No one was on board the Dragon capsule that launched on Saturday on its first test flight, only an instrumented dummy. But the three station astronauts had front-row seats as the sleek, white vessel neatly docked and became the first American-made, designed-for-crew spacecraft to pull up in eight years.
TV cameras on Dragon, as well as the space station, provided stunning views of one another throughout the rendezvous. If the six-day demonstration goes well, SpaceX could launch two astronauts this summer under Nasa’s commercial crew programme.
Both astronauts — Doug Hurley and Bob Behnken — were at SpaceX Mission Control in Southern California, observing all the action. They rushed there from Florida after watching the Dragon rocket into orbit early on Saturday from Nasa’s Kennedy Space Center.
“Just super excited to see it,” Behnken said minutes after the link-up. “Just one more milestone that gets us ready for our flight coming up here.”
While SpaceX has sent plenty of cargo Dragons to the space station, crew Dragon is a different beast.

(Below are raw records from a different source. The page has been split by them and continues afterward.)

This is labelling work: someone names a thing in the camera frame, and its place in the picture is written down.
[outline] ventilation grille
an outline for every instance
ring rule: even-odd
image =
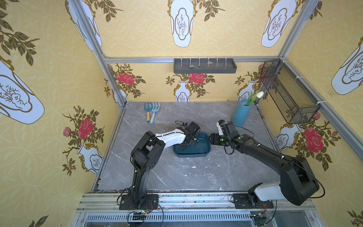
[[[127,212],[116,214],[107,213],[89,213],[87,222],[126,222]],[[195,221],[251,221],[249,211],[211,211],[211,212],[164,212],[164,222],[195,222]],[[133,221],[132,214],[129,216],[129,222]],[[163,214],[161,212],[152,212],[146,216],[145,222],[161,222]]]

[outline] gray marble tabletop
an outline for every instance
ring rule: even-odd
[[[178,125],[176,120],[194,121],[202,132],[217,133],[216,123],[229,121],[238,102],[163,102],[156,113],[154,124],[146,122],[143,102],[128,102],[115,143],[106,163],[98,190],[122,190],[130,187],[133,166],[131,150],[147,131],[163,133]],[[272,148],[267,132],[256,107],[251,110],[244,125],[254,133],[254,138]],[[238,128],[240,134],[249,134]],[[147,189],[155,190],[237,190],[245,191],[253,185],[279,181],[280,177],[271,168],[248,155],[235,152],[227,155],[222,146],[212,145],[206,157],[179,158],[172,147],[163,151],[157,165],[151,170]]]

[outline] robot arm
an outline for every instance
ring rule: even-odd
[[[217,126],[223,134],[211,134],[209,137],[211,144],[230,146],[234,150],[256,158],[280,175],[280,183],[255,185],[252,191],[249,190],[252,197],[258,197],[261,201],[286,198],[292,204],[299,206],[319,190],[317,180],[307,173],[308,171],[313,174],[304,157],[282,155],[259,144],[249,135],[239,135],[231,121],[220,120]]]
[[[187,146],[193,143],[194,135],[198,131],[199,126],[192,122],[188,127],[181,126],[167,133],[154,134],[148,131],[144,134],[131,152],[134,177],[129,188],[129,196],[135,208],[141,208],[145,203],[146,183],[149,172],[158,163],[163,150],[174,144]]]

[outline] wire mesh basket
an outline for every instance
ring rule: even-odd
[[[307,123],[321,107],[281,60],[265,62],[260,80],[288,124]]]

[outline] blue tray
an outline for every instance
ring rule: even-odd
[[[175,155],[179,158],[194,158],[204,157],[211,151],[211,143],[208,140],[208,135],[205,133],[197,133],[196,137],[199,142],[195,143],[195,146],[183,146],[181,150],[180,144],[173,146]]]

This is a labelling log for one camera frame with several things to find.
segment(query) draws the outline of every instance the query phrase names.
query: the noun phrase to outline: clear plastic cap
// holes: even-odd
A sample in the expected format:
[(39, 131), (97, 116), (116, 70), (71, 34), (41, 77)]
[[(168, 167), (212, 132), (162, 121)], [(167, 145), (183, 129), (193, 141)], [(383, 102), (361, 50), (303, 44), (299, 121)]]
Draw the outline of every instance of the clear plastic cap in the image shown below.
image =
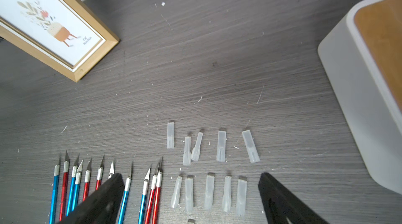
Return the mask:
[(244, 217), (246, 215), (247, 181), (237, 181), (236, 214)]
[(191, 152), (191, 159), (194, 161), (198, 161), (198, 158), (200, 157), (200, 146), (201, 146), (202, 135), (203, 135), (202, 132), (198, 133), (197, 141), (195, 142), (195, 146), (193, 148), (193, 151)]
[(174, 122), (168, 123), (168, 142), (166, 148), (174, 149)]
[(226, 152), (226, 132), (219, 131), (218, 132), (218, 149), (216, 151), (216, 160), (219, 162), (225, 161), (225, 152)]
[(193, 178), (186, 178), (186, 212), (193, 212), (194, 199), (193, 199)]
[(249, 153), (249, 158), (251, 163), (259, 162), (260, 157), (258, 156), (257, 149), (254, 145), (253, 137), (251, 136), (250, 130), (242, 131), (244, 143), (246, 144), (247, 152)]
[(180, 200), (180, 188), (181, 188), (181, 181), (183, 178), (181, 176), (177, 177), (176, 184), (174, 185), (174, 191), (172, 195), (172, 199), (170, 200), (170, 207), (176, 208), (178, 202)]
[(190, 145), (191, 145), (191, 137), (186, 137), (184, 140), (183, 166), (191, 165)]
[(207, 175), (207, 182), (205, 184), (205, 200), (204, 200), (205, 210), (212, 209), (212, 201), (214, 199), (214, 183), (215, 183), (215, 177), (212, 175)]
[(224, 196), (222, 198), (222, 210), (230, 213), (232, 207), (232, 177), (225, 177)]

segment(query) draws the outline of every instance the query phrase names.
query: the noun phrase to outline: wooden lid
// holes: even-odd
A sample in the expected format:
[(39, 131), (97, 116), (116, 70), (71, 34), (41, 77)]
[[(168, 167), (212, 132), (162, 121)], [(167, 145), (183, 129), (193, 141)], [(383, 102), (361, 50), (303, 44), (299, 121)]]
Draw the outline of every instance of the wooden lid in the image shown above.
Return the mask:
[(402, 0), (365, 6), (354, 23), (402, 111)]

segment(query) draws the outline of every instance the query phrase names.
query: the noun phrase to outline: picture frame
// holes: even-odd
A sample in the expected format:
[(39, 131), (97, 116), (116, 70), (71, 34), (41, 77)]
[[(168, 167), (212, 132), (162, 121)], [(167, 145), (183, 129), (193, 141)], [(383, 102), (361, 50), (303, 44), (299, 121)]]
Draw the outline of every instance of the picture frame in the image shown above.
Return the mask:
[(75, 82), (119, 42), (81, 0), (0, 0), (0, 6), (0, 37)]

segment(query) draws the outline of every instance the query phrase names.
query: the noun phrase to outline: gray wooden desk
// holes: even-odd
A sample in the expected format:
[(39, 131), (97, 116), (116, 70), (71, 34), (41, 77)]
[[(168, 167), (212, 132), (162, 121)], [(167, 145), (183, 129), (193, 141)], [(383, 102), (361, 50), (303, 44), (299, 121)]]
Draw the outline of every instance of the gray wooden desk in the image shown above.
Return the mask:
[[(0, 43), (0, 223), (48, 223), (53, 166), (66, 149), (72, 162), (93, 157), (91, 190), (104, 153), (104, 179), (112, 159), (123, 177), (134, 162), (125, 223), (136, 223), (143, 177), (162, 155), (160, 223), (266, 223), (263, 171), (332, 224), (400, 223), (402, 196), (370, 178), (316, 53), (358, 1), (88, 0), (121, 42), (78, 83)], [(220, 128), (224, 163), (215, 161)], [(249, 162), (245, 128), (260, 163)], [(200, 129), (200, 160), (184, 167), (184, 137), (193, 148)], [(208, 172), (216, 174), (211, 212), (203, 210)], [(183, 203), (169, 208), (179, 174), (194, 176), (191, 215)], [(221, 211), (227, 174), (233, 210), (237, 179), (247, 178), (244, 220)]]

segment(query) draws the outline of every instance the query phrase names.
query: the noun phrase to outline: plant illustration
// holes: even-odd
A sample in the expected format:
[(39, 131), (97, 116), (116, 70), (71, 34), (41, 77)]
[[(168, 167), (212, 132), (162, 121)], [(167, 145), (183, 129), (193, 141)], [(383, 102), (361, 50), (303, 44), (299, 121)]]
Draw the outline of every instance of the plant illustration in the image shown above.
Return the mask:
[(56, 17), (51, 16), (49, 12), (41, 7), (40, 0), (30, 0), (23, 2), (17, 1), (17, 4), (24, 9), (25, 13), (21, 12), (25, 17), (30, 18), (32, 23), (36, 23), (41, 26), (44, 30), (47, 30), (50, 35), (56, 38), (58, 41), (62, 41), (68, 47), (73, 45), (68, 45), (66, 40), (73, 40), (74, 38), (80, 38), (72, 35), (68, 29), (63, 27), (60, 23), (56, 22)]
[(37, 25), (42, 26), (43, 29), (48, 30), (49, 26), (52, 25), (55, 17), (49, 16), (49, 13), (42, 9), (40, 6), (40, 0), (35, 0), (33, 3), (26, 1), (17, 2), (18, 5), (26, 9), (26, 14), (34, 18)]

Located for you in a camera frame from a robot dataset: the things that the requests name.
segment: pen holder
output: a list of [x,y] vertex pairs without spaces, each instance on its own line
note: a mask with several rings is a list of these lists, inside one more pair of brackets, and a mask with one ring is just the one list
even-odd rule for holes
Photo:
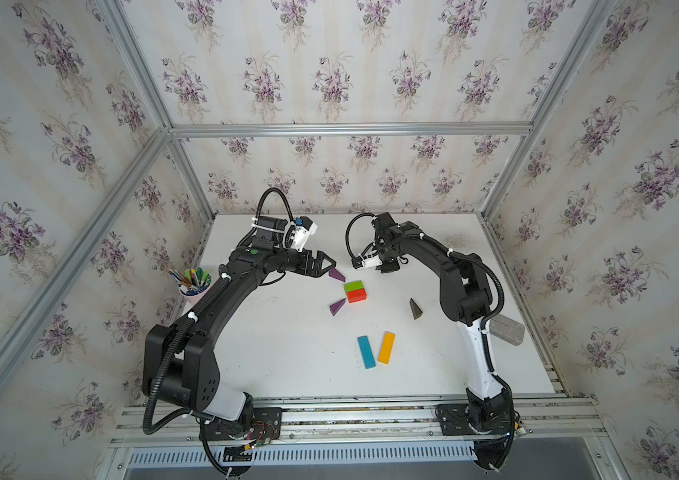
[[180,290],[180,293],[182,293],[182,297],[184,297],[185,302],[186,302],[186,309],[191,308],[194,306],[202,296],[204,296],[204,293],[209,289],[209,285],[204,285],[201,289],[200,292],[188,292],[184,293],[182,290]]

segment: blue rectangular block
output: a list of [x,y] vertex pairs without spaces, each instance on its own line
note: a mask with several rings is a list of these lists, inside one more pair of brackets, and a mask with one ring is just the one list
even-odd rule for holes
[[374,354],[372,353],[372,346],[369,344],[369,337],[366,335],[358,337],[358,346],[361,347],[364,366],[367,369],[376,367],[377,364],[374,362]]

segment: brown triangular block
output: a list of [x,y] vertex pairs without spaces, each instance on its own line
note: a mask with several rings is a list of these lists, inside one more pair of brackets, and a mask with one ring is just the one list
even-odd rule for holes
[[409,306],[411,306],[411,314],[414,316],[414,320],[417,320],[422,316],[422,310],[419,308],[419,305],[417,305],[413,298],[409,299]]

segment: purple triangular block
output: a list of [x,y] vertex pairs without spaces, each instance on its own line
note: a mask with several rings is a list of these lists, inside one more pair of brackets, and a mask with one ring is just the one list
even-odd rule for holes
[[341,274],[340,271],[337,270],[336,268],[333,268],[332,270],[329,270],[329,276],[331,276],[332,278],[336,278],[336,279],[339,280],[340,282],[344,282],[344,281],[345,281],[345,276],[344,276],[343,274]]
[[335,303],[332,303],[331,305],[329,305],[329,310],[332,311],[332,316],[335,316],[337,314],[337,312],[340,311],[340,309],[342,308],[342,305],[344,305],[344,304],[345,304],[345,299],[342,299],[339,302],[335,302]]

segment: red rectangular block
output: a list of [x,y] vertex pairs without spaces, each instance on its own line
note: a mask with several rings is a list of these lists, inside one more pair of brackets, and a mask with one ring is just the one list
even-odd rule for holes
[[360,288],[347,293],[347,301],[350,303],[366,300],[366,289]]

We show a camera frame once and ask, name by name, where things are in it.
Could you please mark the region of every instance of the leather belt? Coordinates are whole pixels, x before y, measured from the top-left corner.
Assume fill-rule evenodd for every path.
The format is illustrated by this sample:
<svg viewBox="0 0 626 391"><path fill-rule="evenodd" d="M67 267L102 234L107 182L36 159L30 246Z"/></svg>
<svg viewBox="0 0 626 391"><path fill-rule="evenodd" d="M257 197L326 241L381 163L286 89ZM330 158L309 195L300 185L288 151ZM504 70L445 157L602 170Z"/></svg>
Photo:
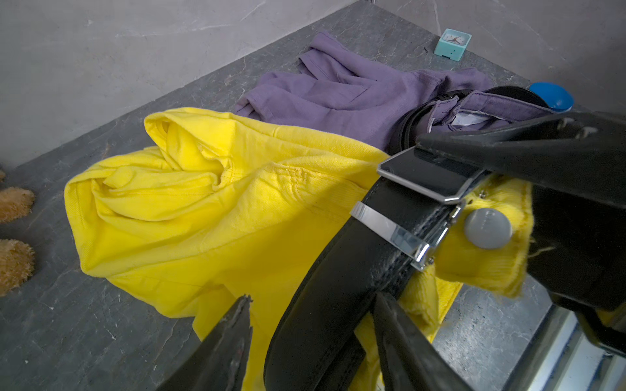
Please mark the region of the leather belt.
<svg viewBox="0 0 626 391"><path fill-rule="evenodd" d="M413 273L429 263L429 251L462 205L445 205L380 178L285 311L265 361L266 389L347 389L364 358L353 331L376 292L400 296Z"/></svg>

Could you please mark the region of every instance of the blue container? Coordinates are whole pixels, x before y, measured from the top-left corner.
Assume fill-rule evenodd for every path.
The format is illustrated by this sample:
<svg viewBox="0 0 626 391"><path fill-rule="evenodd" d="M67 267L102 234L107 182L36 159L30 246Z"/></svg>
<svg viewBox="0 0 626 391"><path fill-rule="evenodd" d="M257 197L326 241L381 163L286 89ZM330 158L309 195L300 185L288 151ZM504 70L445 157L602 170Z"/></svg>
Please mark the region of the blue container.
<svg viewBox="0 0 626 391"><path fill-rule="evenodd" d="M574 98L567 90L554 83L535 83L531 84L528 89L548 104L552 110L559 113L568 111L574 105Z"/></svg>
<svg viewBox="0 0 626 391"><path fill-rule="evenodd" d="M459 61L470 43L471 34L461 31L446 29L443 32L434 53L438 56Z"/></svg>

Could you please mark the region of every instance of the belt buckle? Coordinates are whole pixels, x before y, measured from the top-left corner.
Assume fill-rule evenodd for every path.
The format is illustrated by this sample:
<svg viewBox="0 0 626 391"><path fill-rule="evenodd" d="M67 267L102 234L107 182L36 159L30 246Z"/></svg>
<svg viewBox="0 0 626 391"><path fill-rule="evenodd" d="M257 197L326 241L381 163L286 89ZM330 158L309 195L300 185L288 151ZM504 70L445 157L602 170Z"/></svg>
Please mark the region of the belt buckle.
<svg viewBox="0 0 626 391"><path fill-rule="evenodd" d="M430 255L456 223L465 207L465 194L489 175L488 171L481 168L443 158L417 147L404 150L382 162L378 173L451 207L451 211L440 218L422 238L362 202L358 202L350 212L352 217L410 257L411 266L420 272L434 262Z"/></svg>
<svg viewBox="0 0 626 391"><path fill-rule="evenodd" d="M434 260L430 254L446 237L450 227L456 223L464 206L465 202L455 205L450 213L437 221L424 238L418 238L360 201L354 205L350 215L407 255L411 259L411 266L421 272L426 266L433 264Z"/></svg>
<svg viewBox="0 0 626 391"><path fill-rule="evenodd" d="M413 146L383 161L377 172L406 188L453 205L489 172Z"/></svg>

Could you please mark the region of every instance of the teal alarm clock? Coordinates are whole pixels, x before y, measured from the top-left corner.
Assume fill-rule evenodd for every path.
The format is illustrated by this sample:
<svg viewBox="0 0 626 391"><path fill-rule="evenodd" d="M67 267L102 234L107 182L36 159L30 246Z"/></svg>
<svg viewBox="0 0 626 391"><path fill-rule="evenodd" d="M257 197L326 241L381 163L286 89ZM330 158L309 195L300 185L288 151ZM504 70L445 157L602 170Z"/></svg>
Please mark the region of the teal alarm clock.
<svg viewBox="0 0 626 391"><path fill-rule="evenodd" d="M434 53L438 56L459 61L465 53L465 48L470 43L471 34L461 31L446 29L443 32Z"/></svg>

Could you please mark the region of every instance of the gray button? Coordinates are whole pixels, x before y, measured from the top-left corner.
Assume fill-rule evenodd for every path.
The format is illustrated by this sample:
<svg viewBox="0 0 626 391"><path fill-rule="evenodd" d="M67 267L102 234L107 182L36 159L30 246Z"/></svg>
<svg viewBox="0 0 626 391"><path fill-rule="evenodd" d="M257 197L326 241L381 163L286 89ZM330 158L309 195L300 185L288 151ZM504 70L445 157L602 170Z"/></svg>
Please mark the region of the gray button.
<svg viewBox="0 0 626 391"><path fill-rule="evenodd" d="M465 219L465 237L477 247L495 250L504 247L513 236L513 227L507 217L492 208L473 211Z"/></svg>

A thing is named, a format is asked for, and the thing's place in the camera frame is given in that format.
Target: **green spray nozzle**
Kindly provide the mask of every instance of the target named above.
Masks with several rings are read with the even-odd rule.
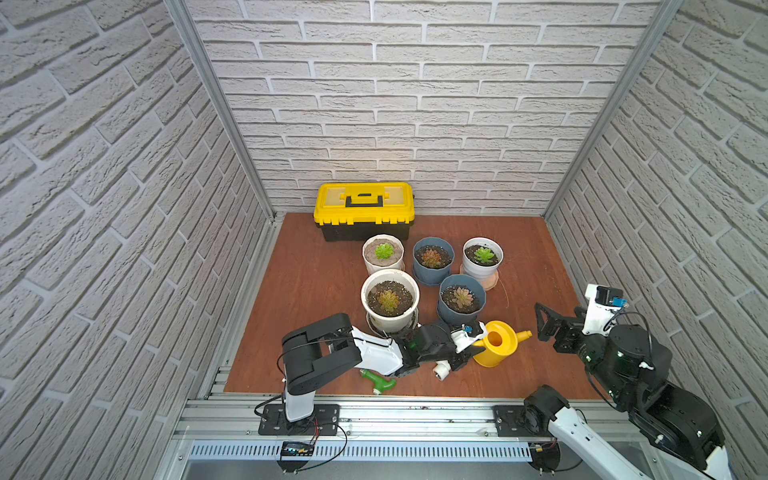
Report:
[[[373,395],[381,395],[382,392],[393,388],[397,380],[385,380],[384,377],[376,375],[374,372],[366,369],[360,369],[360,376],[373,382]]]

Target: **flower pot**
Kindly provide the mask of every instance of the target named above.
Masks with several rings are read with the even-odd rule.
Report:
[[[469,288],[475,298],[480,302],[480,308],[472,313],[459,313],[452,310],[442,299],[442,293],[450,286],[463,285]],[[469,275],[451,275],[440,283],[440,295],[437,297],[437,314],[440,315],[447,324],[452,326],[465,325],[467,322],[475,320],[480,315],[485,306],[485,290],[480,282]]]
[[[498,257],[498,263],[491,266],[482,266],[478,265],[477,263],[471,261],[466,254],[466,250],[468,247],[472,247],[474,245],[480,245],[481,247],[487,247],[493,250],[493,253],[496,254]],[[467,240],[467,242],[464,244],[464,247],[462,248],[462,266],[464,267],[464,273],[471,276],[472,278],[475,278],[477,280],[485,280],[486,278],[490,277],[494,273],[496,273],[496,269],[499,265],[502,264],[502,261],[504,259],[504,251],[502,248],[493,240],[483,238],[483,237],[475,237],[470,238]]]
[[[428,268],[423,266],[416,259],[416,251],[427,246],[435,246],[445,249],[445,251],[451,254],[451,262],[443,268]],[[437,237],[422,238],[413,246],[413,276],[425,285],[438,286],[440,282],[445,280],[445,278],[451,274],[451,263],[453,263],[454,258],[455,254],[453,253],[453,247],[451,247],[450,243]]]
[[[389,266],[378,266],[378,265],[374,265],[373,263],[370,263],[368,259],[366,259],[366,247],[377,240],[387,240],[393,245],[399,245],[400,251],[402,252],[400,253],[400,258],[396,262],[394,262],[392,265],[389,265]],[[402,261],[404,253],[405,253],[405,249],[402,247],[402,243],[400,242],[400,240],[393,237],[392,235],[375,235],[374,237],[370,237],[362,245],[362,261],[366,263],[366,269],[368,270],[369,275],[373,272],[384,270],[385,268],[394,268],[396,270],[402,270],[405,267],[405,263]]]
[[[413,296],[413,305],[403,312],[402,315],[382,316],[371,310],[371,307],[368,306],[368,292],[370,292],[374,286],[387,280],[402,284]],[[365,308],[366,312],[370,315],[371,321],[376,325],[376,328],[385,333],[394,333],[400,331],[411,321],[411,315],[416,310],[416,306],[419,305],[419,285],[412,276],[402,270],[385,268],[384,270],[371,273],[366,279],[360,290],[360,299],[362,300],[363,308]]]

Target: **aluminum frame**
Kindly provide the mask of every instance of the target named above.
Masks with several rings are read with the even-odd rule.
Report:
[[[558,189],[554,191],[552,200],[550,200],[549,205],[547,205],[544,211],[543,217],[546,221],[549,221],[552,215],[554,215],[576,175],[581,171],[581,166],[587,160],[587,156],[597,144],[600,136],[606,131],[608,125],[611,124],[614,115],[629,94],[629,90],[632,89],[634,82],[640,76],[640,72],[645,67],[648,58],[650,58],[650,54],[656,50],[662,35],[664,35],[664,32],[682,4],[683,0],[662,0],[659,4],[654,17],[650,20],[650,23],[643,32],[643,36],[627,60],[624,70],[621,71],[611,92],[608,93],[608,98],[603,103],[603,107],[590,126],[587,136],[576,151],[574,160],[568,166],[568,170],[558,185]]]

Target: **succulent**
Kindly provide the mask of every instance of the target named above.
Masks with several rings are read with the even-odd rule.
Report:
[[[458,306],[470,306],[474,299],[474,296],[466,288],[453,290],[453,301]]]
[[[475,250],[475,260],[480,263],[490,263],[495,255],[490,248],[478,248]]]
[[[442,263],[442,257],[437,250],[427,249],[422,253],[422,265],[428,268],[437,268]]]
[[[392,246],[390,243],[382,243],[380,244],[374,252],[376,253],[376,257],[379,260],[386,260],[392,256],[393,253],[395,253],[395,247]]]
[[[382,308],[384,310],[392,313],[400,304],[400,299],[397,297],[397,294],[395,294],[393,291],[384,290],[379,294],[379,303],[381,303]]]

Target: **yellow watering can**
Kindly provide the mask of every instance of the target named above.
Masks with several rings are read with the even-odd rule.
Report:
[[[475,355],[475,361],[488,368],[497,366],[503,359],[515,353],[518,343],[533,336],[531,330],[515,333],[512,327],[498,320],[486,323],[485,328],[488,329],[488,335],[472,345],[485,347],[484,352]]]

It docked autonomously under the station astronauts’ watchful eyes, instead of relying on the station’s robot arm for berthing.
Behnken said that is the way it should work when he and Hurley are on board; they may push a button or two and will have the ability to intervene, if necessary.
Commands
As part of Sunday’s shakedown, the station astronauts sent commands for the Dragon to retreat and then move forward again, before the capsule closed in for good.
SpaceX employees at company headquarters in Hawthorne, California cheered and applauded as crew Dragon pulled up and docked at the orbiting lab, nearly 420km above the Pacific, north of New Zealand.
They burst into applause again, several minutes later, when the Dragon’s latches were tightly secured.
The station astronauts offered congratulations to SpaceX, as they got ready to open the hatches and collect the supplies stashed aboard Dragon.
The capsule’s lone passenger — a mannequin wearing a white SpaceX spacesuit — also was going to be welcomed on board.
The test dummy — or Smarty as SpaceX likes to call it, given all the instrumentation — is named Ripley after the lead character in the science-fiction Alien films.
Dragon will remain at the space station until Friday, when it undocks and aims for a splashdown in the Atlantic, a couple hundred kilometres off the Florida coast.
Like Ripley, the capsule is rigged with sensors to measure noise, vibration and stresses, and to monitor the life-support, propulsion and other critical systems throughout the flight.